**AIM OF THE EXERCISE:**
The entries that follow include a run beginning at the line with "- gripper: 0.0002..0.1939" and ending at the line with "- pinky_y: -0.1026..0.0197"; restate that run word for word and leave the rest out.

STORED DATA section start

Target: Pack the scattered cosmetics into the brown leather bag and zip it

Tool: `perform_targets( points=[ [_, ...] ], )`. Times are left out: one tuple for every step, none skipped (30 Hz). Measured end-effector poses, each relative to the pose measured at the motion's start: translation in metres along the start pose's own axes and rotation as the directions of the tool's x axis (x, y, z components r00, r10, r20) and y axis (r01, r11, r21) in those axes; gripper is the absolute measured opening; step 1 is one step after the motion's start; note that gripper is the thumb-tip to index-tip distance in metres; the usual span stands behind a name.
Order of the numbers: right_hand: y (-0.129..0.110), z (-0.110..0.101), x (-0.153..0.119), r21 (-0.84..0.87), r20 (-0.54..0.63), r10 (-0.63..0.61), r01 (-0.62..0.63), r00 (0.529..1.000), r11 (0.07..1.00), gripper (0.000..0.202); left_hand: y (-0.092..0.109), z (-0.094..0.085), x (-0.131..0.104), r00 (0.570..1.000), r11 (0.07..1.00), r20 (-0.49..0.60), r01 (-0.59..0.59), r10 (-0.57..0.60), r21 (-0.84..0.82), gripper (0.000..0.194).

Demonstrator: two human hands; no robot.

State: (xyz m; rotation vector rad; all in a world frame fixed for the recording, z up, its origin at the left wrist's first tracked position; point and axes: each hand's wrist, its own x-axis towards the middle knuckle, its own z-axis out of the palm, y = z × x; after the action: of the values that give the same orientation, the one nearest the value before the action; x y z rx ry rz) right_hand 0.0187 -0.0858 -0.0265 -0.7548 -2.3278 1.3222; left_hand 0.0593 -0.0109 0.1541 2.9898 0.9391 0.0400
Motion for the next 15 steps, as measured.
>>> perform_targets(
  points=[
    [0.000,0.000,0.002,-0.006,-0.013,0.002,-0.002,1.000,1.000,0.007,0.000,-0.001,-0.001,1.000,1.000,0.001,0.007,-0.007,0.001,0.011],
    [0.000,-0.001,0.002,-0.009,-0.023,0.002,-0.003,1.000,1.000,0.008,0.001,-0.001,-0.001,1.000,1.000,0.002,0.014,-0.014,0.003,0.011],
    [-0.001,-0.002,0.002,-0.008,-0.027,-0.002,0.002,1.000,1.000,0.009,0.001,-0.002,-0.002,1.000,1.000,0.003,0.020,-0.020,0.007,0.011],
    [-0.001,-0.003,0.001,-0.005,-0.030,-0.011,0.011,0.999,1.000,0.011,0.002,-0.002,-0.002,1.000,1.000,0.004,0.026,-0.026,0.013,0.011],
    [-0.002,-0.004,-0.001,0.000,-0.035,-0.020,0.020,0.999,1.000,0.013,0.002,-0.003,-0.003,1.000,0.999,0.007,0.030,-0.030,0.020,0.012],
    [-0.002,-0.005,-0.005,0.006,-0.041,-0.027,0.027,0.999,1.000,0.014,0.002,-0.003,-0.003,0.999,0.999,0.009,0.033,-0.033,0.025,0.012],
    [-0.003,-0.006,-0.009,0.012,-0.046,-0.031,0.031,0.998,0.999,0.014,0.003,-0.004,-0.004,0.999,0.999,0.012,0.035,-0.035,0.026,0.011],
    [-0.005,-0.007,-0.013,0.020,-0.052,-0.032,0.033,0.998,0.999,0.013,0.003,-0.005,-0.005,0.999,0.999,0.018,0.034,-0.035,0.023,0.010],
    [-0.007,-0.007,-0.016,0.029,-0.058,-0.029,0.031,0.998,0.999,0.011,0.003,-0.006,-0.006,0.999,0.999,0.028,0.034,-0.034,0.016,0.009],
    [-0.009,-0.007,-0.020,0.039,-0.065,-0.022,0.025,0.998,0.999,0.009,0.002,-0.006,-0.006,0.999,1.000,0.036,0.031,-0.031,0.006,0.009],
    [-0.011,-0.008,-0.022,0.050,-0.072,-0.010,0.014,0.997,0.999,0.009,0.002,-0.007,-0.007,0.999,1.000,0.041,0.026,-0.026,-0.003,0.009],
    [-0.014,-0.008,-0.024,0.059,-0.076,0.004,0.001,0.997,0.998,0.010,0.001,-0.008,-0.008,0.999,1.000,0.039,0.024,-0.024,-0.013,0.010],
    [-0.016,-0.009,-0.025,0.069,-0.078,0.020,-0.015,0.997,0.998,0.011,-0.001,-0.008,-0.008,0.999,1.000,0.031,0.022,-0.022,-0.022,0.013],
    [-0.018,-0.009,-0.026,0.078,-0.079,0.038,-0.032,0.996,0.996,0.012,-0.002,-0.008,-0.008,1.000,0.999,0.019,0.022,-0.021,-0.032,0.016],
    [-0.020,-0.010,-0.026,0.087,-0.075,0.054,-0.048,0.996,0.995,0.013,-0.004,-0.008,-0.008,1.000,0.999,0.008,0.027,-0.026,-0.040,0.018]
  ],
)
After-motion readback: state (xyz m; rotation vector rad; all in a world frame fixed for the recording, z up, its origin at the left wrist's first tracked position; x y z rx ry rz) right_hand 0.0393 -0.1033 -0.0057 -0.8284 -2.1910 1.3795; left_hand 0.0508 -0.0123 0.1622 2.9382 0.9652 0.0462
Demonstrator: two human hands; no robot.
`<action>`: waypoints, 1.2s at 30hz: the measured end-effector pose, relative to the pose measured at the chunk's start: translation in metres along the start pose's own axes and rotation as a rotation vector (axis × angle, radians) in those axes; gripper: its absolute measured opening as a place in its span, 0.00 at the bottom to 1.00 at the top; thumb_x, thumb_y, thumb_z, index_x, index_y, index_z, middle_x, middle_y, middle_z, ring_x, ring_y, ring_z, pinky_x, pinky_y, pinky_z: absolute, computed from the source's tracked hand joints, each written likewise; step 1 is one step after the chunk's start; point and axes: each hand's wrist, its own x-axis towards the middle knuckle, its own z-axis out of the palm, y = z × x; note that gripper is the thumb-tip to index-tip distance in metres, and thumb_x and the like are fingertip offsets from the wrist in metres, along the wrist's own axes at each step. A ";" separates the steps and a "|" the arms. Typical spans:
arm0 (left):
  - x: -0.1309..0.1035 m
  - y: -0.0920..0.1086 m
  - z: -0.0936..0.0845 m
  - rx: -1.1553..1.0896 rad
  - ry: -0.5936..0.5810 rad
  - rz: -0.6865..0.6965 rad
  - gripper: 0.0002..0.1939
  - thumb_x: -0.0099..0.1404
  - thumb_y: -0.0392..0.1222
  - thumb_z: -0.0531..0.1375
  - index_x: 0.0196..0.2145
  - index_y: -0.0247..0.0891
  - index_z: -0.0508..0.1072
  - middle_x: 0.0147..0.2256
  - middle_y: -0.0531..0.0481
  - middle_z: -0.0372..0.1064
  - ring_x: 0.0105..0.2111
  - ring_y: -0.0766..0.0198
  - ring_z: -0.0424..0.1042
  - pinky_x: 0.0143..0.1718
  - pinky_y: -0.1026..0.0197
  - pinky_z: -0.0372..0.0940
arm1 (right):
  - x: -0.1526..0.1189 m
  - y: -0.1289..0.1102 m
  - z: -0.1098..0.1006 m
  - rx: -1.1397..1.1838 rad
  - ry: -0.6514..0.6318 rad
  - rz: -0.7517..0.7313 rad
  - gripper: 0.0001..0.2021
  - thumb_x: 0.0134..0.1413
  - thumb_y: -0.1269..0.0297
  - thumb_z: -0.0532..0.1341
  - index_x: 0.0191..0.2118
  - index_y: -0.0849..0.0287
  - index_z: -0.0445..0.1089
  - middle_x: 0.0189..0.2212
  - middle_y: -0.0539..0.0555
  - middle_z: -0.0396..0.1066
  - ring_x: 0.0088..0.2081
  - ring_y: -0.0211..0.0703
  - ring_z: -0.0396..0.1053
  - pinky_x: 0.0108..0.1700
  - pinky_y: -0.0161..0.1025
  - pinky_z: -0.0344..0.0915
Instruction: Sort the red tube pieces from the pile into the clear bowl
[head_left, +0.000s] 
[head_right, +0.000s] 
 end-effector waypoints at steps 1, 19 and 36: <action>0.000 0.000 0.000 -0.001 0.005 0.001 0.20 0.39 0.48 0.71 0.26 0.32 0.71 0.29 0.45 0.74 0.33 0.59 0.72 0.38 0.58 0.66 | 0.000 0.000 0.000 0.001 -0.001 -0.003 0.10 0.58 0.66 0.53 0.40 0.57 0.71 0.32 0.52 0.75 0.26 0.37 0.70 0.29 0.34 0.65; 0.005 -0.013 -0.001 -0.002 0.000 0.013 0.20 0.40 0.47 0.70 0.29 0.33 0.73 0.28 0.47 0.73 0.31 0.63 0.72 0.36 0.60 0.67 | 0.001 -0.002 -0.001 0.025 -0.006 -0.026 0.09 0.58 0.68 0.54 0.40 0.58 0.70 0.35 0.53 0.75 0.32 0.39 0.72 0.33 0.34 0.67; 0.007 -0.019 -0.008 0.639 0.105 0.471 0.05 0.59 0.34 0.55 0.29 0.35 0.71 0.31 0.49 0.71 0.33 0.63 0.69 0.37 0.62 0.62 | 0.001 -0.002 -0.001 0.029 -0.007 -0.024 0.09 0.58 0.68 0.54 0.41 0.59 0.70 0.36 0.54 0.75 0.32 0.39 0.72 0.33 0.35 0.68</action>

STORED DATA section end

**FINISHED TASK:**
  - gripper: 0.0002..0.1939
  - thumb_x: -0.0099..0.1404
  - thumb_y: -0.0392..0.1222
  - thumb_z: -0.0531..0.1375
  - index_x: 0.0196..0.2145
  - index_y: -0.0247..0.0891
  - index_z: -0.0508..0.1072
  - middle_x: 0.0147..0.2256
  - middle_y: -0.0531..0.0481
  - middle_z: -0.0372..0.1064
  - ring_x: 0.0105..0.2111
  - ring_y: -0.0766..0.0198
  - ring_z: -0.0424..0.1042
  - pinky_x: 0.0143..0.1718
  - pinky_y: -0.1026..0.0197

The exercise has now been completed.